Kejati dan Kanwil DJP Jabar I Kolaborasi Usut Kasus Pajak, 7 Orang Jadi Tersangka
"Terkait pidana denda yang belum terpulihkan akan dilakukan kegiatan Asset Tracing lewat kerja sama antara jaksa penuntut umum (JPU) dengan PPNS Kanwil DJP Jawa Barat I guna
selanjutnya dapat dilakukan sita atas aset untuk dapat segera digunakan dalam memulihkan kerugian dan pendapatan negara," kata Kajati Jabar Asep N Mulyana.

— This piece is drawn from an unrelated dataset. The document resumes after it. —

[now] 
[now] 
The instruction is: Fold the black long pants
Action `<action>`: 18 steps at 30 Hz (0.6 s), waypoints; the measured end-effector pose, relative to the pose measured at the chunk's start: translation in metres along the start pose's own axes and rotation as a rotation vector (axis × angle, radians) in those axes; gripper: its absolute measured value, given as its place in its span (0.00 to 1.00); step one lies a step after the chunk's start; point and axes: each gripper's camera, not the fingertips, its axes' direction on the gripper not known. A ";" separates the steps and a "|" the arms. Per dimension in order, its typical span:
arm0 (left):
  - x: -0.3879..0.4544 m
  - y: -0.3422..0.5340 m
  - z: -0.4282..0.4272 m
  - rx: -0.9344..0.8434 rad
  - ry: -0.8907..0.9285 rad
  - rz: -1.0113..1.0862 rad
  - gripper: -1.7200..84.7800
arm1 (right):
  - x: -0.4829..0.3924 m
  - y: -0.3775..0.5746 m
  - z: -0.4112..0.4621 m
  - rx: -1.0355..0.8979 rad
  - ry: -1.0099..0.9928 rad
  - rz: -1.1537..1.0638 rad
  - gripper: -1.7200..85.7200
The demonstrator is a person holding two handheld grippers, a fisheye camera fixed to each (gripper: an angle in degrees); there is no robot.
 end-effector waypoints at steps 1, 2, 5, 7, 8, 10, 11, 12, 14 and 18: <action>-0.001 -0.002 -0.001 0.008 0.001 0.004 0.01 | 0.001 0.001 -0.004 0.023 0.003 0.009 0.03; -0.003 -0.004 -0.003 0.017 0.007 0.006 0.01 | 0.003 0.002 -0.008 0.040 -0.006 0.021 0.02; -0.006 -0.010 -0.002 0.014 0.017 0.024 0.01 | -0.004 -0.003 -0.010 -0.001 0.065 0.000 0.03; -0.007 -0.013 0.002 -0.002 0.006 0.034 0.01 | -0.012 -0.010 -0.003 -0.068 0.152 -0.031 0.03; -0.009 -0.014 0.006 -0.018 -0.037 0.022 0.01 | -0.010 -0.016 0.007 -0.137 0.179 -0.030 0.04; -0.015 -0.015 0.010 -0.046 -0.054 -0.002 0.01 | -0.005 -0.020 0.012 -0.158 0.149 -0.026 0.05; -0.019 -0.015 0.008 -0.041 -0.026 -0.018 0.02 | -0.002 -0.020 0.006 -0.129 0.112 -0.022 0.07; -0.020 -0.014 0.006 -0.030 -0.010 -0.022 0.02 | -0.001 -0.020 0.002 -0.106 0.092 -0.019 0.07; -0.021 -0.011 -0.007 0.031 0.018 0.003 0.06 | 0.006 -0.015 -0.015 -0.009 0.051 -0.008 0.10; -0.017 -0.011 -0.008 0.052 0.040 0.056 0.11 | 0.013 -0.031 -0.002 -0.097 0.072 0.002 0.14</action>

Asep N Mulyana menyatajan, penegakan hukum yang selama ini dilakukan di antaranya, ultimum remedium, yaitu, penegakan hukum merupakan tindakan terakhir setelah upayaupaya lainnya yang bersifat administratif telah dilakukan.

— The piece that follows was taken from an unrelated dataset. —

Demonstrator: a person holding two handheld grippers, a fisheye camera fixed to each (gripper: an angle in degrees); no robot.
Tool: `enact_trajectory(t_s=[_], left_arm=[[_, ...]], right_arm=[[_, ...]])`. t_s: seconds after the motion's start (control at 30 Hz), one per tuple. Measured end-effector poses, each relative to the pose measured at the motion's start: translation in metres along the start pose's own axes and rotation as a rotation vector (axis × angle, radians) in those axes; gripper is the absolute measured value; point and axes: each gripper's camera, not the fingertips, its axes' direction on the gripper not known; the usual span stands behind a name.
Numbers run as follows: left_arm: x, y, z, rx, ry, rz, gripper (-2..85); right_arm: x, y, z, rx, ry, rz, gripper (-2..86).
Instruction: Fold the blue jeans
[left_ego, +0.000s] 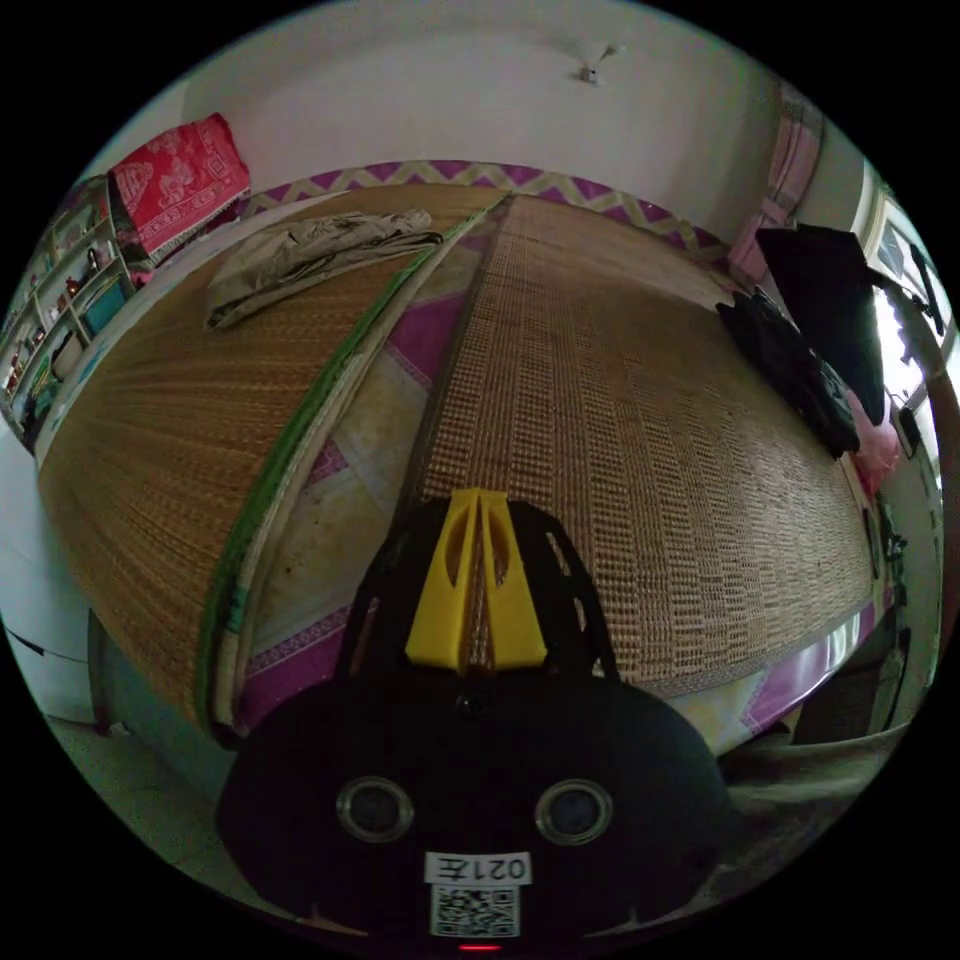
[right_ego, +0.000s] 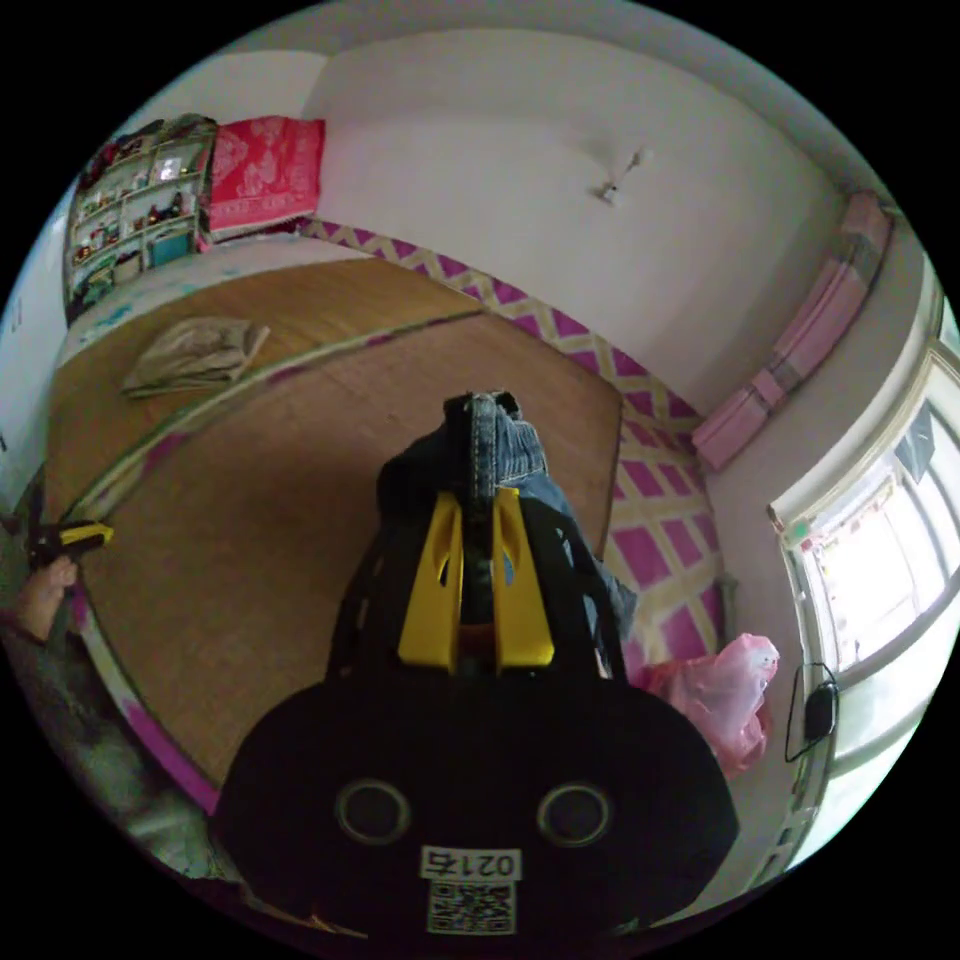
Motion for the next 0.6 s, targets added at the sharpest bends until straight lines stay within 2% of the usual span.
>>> enact_trajectory(t_s=[0.13,0.2,0.3,0.37,0.47,0.6], left_arm=[[-0.005,0.016,-0.019,0.052,0.156,-0.007,-1.0],[-0.009,0.030,-0.032,0.061,0.246,-0.020,-1.0],[-0.012,0.047,-0.046,0.068,0.254,-0.012,-1.0],[-0.015,0.057,-0.053,0.060,0.248,-0.006,-1.0],[-0.022,0.071,-0.065,0.065,0.235,0.009,-1.0],[-0.029,0.082,-0.075,0.079,0.255,-0.007,-1.0]], right_arm=[[-0.096,-0.003,-0.026,-0.001,-0.147,-0.145,4.8],[-0.181,0.011,-0.008,-0.035,-0.247,-0.243,4.8],[-0.300,0.052,0.041,-0.108,-0.266,-0.411,4.9],[-0.345,0.078,0.072,-0.184,-0.329,-0.437,5.2],[-0.359,0.100,0.066,-0.127,-0.193,-0.387,7.3],[-0.341,0.116,0.043,-0.114,-0.260,-0.324,14.8]])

"Deterrence effect, yaitu, penegakan hukum diarahkan untuk dapat memberikan efek jera kepada Wajib Pajak lainnya agar tidak berbuat hal yang sama. Kejati Jabar mendukung pemulihan keuangan dan pendapatan negara," ujar Asep N Mulyana.
Kajati Jabar menuturkan, kerja sama antara Kejati Jabar dan Kanwil DJP Jabar I ini merupakan bentuk sinergitas antarintansi pemerintah dalam penegakan hukum khususnya di Provinsi Jawa Barat. "Kejati Jabar mengucapkan terima kasih atas kolaborasi yang telah berjalan dengan sangat baik selama ini. Ke depan, semoga kerja sama ini terjalin
semakin baik dan dapat meningkatkan pelayanan terhadap masyarakat menuju Indonesia emas," tutur Kajati Jabar.